- TASK REQUIREMENTS: All that should come back is the lines of the data below from the one containing "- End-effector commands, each" to the one containing "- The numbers", inclusive, exactly as they stand.

---

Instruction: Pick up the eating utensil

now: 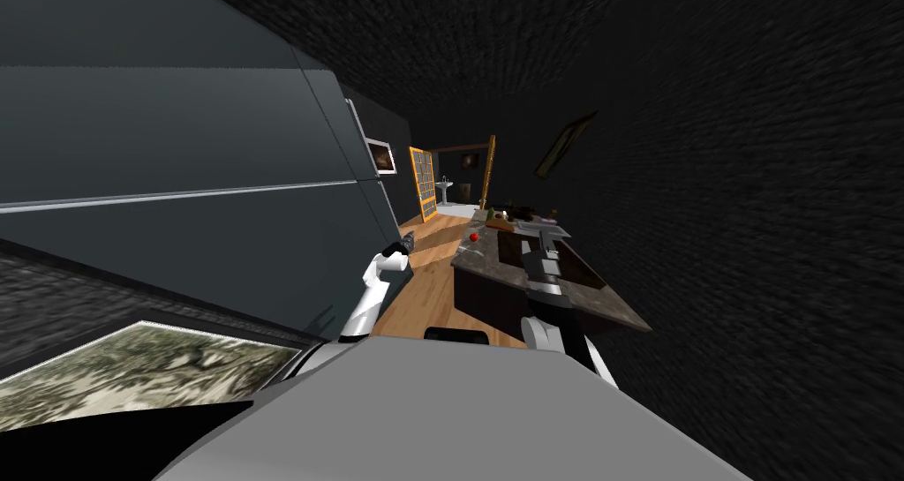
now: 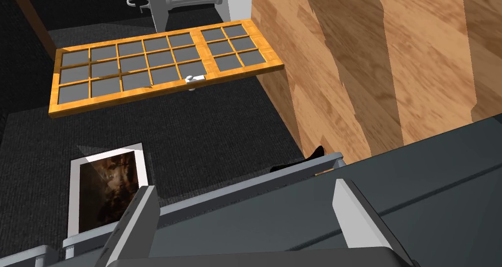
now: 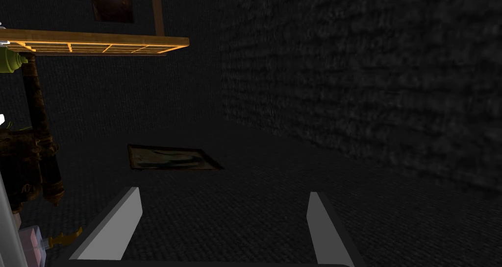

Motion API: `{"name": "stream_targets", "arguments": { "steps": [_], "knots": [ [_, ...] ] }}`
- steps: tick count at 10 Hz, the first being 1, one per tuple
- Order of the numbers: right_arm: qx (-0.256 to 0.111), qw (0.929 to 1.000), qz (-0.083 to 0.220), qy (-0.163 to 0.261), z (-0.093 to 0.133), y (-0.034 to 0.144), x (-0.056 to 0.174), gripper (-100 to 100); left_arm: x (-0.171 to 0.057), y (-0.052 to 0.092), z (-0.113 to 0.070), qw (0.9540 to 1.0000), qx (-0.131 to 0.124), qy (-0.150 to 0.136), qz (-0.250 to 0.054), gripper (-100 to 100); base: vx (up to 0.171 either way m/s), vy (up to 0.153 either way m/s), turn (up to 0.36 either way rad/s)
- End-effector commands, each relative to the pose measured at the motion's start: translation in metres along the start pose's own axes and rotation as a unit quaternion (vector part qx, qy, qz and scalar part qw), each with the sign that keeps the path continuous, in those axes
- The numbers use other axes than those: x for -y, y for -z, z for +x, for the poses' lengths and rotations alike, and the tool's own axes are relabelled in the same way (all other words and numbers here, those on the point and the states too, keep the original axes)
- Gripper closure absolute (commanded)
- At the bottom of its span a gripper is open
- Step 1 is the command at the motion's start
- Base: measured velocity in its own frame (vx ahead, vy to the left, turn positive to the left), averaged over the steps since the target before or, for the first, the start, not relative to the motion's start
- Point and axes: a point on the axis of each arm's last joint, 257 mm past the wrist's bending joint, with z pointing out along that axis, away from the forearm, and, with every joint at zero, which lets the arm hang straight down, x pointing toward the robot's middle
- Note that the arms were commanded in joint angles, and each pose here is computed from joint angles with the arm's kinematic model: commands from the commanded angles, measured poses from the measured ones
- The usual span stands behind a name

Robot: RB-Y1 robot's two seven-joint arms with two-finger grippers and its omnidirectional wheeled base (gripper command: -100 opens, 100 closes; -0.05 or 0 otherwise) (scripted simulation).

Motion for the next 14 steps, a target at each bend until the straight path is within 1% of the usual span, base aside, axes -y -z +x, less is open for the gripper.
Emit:
{"name": "stream_targets", "arguments": {
  "steps": [1,2,3,4,5,6,7,8,9,10,11,12,13,14],
  "knots": [
    [0.0,1.0,0.0,0.0,0.0,0.0,0.0,0,-0.005,-0.002,0.001,0.9999,0.0,0.001,-0.014,-100,0.01,0.004,0.0],
    [0.0,1.0,0.0,0.0,0.0,0.0,0.0,0,-0.007,-0.011,0.006,0.9994,-0.003,0.007,-0.032,-100,0.015,0.008,-0.017],
    [0.0,1.0,0.0,0.0,0.0,0.0,0.0,0,-0.012,-0.011,0.006,0.999,-0.003,0.007,-0.044,-100,0.017,0.007,-0.017],
    [0.0,1.0,0.0,0.0,0.0,0.0,0.0,0,-0.015,-0.011,0.006,0.9988,-0.003,0.007,-0.048,-100,0.01,0.001,0.001],
    [0.0,1.0,0.0,0.0,0.0,0.0,0.0,0,-0.016,-0.019,0.011,0.9977,-0.007,0.012,-0.067,-100,0.017,0.001,-0.025],
    [0.0,1.0,0.0,0.0,0.0,0.0,0.0,0,-0.022,-0.018,0.011,0.9967,-0.006,0.012,-0.08,-100,0.02,0.001,-0.022],
    [0.0,1.0,0.0,0.0,0.0,0.0,0.0,0,-0.024,-0.018,0.011,0.9965,-0.006,0.012,-0.082,-100,0.009,-0.001,0.002],
    [0.0,1.0,0.0,0.0,0.0,0.0,0.0,0,-0.026,-0.025,0.017,0.9945,-0.01,0.015,-0.103,-100,0.015,-0.006,-0.035],
    [0.0,1.0,0.0,0.0,0.0,0.0,0.0,0,-0.032,-0.024,0.017,0.9931,-0.01,0.015,-0.116,-100,0.017,-0.004,-0.026],
    [0.0,1.0,0.0,0.0,0.0,0.0,0.0,0,-0.032,-0.03,0.024,0.9911,-0.013,0.017,-0.131,-100,0.023,-0.011,-0.045],
    [0.0,1.0,0.0,0.0,0.0,0.0,0.0,0,-0.039,-0.028,0.024,0.9892,-0.013,0.017,-0.145,-100,0.022,-0.012,-0.03],
    [0.0,1.0,0.0,0.0,0.0,0.0,0.0,0,-0.037,-0.033,0.031,0.9868,-0.017,0.018,-0.16,-100,0.023,-0.018,-0.048],
    [0.0,1.0,0.0,0.0,0.0,0.0,0.0,0,-0.045,-0.032,0.031,0.9844,-0.017,0.018,-0.174,-100,0.022,-0.018,-0.034],
    [0.0,1.0,0.0,0.0,0.0,0.0,0.0,0,-0.048,-0.03,0.031,0.9832,-0.017,0.017,-0.181,-100,0.01,-0.01,0.001]
  ]
}}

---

- YOUR RESPONSE:
- End-effector commands, each relative to the pose measured at the motion's start: translation in metres along the start pose's own axes and rotation as a unit quaternion (vector part qx, qy, qz and scalar part qw), each with the sign that keeps the path continuous, in those axes
- The numbers use other axes than those: x for -y, y for -z, z for +x, for the poses' lengths and rotations alike, and the tool's own axes are relabelled in the same way (all other words and numbers here, those on the point and the states too, keep the original axes)

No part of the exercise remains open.